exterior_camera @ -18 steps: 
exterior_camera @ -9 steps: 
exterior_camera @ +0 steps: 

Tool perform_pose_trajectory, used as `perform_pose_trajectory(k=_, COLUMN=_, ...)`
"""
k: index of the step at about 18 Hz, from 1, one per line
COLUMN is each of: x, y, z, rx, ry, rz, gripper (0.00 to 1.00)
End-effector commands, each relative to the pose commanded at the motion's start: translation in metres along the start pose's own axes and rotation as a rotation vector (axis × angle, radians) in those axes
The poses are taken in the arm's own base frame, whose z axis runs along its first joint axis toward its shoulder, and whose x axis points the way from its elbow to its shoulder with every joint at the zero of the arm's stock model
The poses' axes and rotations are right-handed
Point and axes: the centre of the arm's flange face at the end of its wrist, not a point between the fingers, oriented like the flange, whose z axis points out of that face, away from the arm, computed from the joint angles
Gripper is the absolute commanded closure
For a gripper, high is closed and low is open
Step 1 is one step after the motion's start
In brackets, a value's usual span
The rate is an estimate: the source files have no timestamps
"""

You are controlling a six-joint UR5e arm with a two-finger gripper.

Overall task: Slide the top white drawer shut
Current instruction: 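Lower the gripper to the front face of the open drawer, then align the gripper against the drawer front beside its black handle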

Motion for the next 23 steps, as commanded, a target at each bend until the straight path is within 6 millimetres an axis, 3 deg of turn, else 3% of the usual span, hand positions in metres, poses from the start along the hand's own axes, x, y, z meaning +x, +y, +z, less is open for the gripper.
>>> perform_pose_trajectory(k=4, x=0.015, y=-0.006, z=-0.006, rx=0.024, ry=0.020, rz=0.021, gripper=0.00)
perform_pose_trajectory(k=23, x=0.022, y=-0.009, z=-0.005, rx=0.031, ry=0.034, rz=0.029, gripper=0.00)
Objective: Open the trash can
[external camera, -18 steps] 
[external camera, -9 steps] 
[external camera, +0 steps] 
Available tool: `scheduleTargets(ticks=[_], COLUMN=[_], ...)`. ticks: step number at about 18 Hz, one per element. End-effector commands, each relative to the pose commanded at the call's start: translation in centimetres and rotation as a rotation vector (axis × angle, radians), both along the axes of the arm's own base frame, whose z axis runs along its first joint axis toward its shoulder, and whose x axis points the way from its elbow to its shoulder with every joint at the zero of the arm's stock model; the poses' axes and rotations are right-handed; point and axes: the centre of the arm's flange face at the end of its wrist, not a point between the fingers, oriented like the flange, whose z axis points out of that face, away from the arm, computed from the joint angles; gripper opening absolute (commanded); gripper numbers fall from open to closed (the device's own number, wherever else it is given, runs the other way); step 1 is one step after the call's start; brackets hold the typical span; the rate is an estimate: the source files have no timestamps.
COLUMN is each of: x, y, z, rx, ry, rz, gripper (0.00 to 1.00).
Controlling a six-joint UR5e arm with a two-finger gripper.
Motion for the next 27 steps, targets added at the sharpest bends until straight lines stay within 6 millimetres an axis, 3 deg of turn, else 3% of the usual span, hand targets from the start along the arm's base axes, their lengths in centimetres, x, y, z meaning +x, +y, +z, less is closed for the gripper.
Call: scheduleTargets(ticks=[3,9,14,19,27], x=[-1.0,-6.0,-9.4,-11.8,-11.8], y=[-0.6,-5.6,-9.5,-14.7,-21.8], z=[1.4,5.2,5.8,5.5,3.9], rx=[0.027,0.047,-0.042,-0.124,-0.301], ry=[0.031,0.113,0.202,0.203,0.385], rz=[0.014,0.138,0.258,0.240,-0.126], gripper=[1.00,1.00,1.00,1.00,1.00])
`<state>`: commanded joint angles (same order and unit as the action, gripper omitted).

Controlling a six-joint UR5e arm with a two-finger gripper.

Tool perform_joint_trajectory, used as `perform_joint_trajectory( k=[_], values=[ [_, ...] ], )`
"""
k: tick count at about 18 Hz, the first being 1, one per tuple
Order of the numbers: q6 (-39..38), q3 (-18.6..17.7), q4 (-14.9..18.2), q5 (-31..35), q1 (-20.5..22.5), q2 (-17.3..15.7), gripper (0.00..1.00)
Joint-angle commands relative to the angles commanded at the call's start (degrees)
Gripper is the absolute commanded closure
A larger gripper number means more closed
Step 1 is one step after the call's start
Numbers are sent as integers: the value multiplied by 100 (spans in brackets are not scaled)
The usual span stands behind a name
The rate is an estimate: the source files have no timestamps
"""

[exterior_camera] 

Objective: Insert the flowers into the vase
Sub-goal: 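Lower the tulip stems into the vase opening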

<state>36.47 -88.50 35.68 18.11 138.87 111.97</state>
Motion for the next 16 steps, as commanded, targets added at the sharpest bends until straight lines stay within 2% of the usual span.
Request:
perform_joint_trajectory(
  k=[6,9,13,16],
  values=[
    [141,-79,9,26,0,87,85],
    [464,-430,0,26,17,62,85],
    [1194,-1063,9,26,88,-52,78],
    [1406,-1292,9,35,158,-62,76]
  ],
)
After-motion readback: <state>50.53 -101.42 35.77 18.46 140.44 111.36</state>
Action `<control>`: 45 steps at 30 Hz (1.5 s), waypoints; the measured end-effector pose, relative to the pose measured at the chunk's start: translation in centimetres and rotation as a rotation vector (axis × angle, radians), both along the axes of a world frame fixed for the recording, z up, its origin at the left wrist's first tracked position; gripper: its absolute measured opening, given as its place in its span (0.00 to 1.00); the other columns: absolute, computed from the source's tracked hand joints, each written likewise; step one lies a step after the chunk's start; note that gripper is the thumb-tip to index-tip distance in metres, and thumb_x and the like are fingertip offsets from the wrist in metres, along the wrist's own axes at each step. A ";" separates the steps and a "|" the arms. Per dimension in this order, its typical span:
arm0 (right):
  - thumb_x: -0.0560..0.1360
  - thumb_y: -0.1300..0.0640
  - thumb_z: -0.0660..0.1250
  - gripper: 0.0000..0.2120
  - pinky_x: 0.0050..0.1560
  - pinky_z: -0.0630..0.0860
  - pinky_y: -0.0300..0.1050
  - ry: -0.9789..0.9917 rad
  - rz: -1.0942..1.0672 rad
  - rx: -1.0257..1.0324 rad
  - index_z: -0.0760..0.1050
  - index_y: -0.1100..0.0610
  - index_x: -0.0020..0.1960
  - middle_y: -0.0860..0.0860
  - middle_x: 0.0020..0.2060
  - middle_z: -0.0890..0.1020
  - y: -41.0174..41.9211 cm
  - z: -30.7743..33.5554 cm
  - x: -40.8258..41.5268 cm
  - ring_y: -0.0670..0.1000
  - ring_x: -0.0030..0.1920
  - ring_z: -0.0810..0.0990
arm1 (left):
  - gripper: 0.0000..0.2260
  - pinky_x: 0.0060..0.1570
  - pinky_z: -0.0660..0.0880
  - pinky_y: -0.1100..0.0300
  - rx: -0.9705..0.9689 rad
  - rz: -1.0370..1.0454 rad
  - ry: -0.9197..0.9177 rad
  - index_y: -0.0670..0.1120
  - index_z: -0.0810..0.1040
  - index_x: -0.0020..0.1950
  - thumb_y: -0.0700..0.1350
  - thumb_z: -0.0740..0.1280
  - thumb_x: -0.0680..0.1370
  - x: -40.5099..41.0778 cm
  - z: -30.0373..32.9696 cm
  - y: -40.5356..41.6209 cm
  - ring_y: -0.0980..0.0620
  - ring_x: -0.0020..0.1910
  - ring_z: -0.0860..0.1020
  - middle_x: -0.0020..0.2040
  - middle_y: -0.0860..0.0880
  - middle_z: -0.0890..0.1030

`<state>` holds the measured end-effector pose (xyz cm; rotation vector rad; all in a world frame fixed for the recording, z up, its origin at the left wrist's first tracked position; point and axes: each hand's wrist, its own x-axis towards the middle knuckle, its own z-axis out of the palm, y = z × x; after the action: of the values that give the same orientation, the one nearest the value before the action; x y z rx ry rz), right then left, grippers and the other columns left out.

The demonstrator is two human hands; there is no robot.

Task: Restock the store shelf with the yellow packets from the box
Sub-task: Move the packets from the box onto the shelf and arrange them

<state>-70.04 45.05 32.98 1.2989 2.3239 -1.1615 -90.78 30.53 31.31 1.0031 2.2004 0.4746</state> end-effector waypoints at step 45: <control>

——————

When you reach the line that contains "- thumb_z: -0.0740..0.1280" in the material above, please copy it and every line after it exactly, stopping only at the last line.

  - thumb_z: -0.0740..0.1280
  - thumb_x: -0.0680..0.1370
  - x: -40.5099..41.0778 cm
  - z: -30.0373..32.9696 cm
  - y: -40.5356..41.6209 cm
  - ring_y: -0.0980..0.0620
  - ring_x: -0.0020..0.1910
  - ring_z: -0.0860..0.1020
  - middle_x: -0.0020..0.2040
  - middle_y: -0.0860..0.0880
  - middle_z: -0.0890..0.1030

`<state>` holds the measured end-effector pose (xyz cm; rotation vector rad; all in a world frame fixed for the recording, z up, its origin at the left wrist's first tracked position; point and axes: each hand's wrist, its own x-axis towards the middle knuckle, its own z-axis out of the palm, y = z × x; after the action: of the values that give the same orientation, the one nearest the value before the action; x y z rx ry rz), right then left, grippers and the other columns left out.

The demonstrator is two human hands; there is no robot.

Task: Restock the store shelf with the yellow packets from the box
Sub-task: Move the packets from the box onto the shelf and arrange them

<state>-70.04 45.05 32.98 1.2989 2.3239 -1.1615 -90.78 30.53 31.31 1.0031 2.2004 0.4746</state> end-effector waypoints at step 45: <control>

No additional output is expected.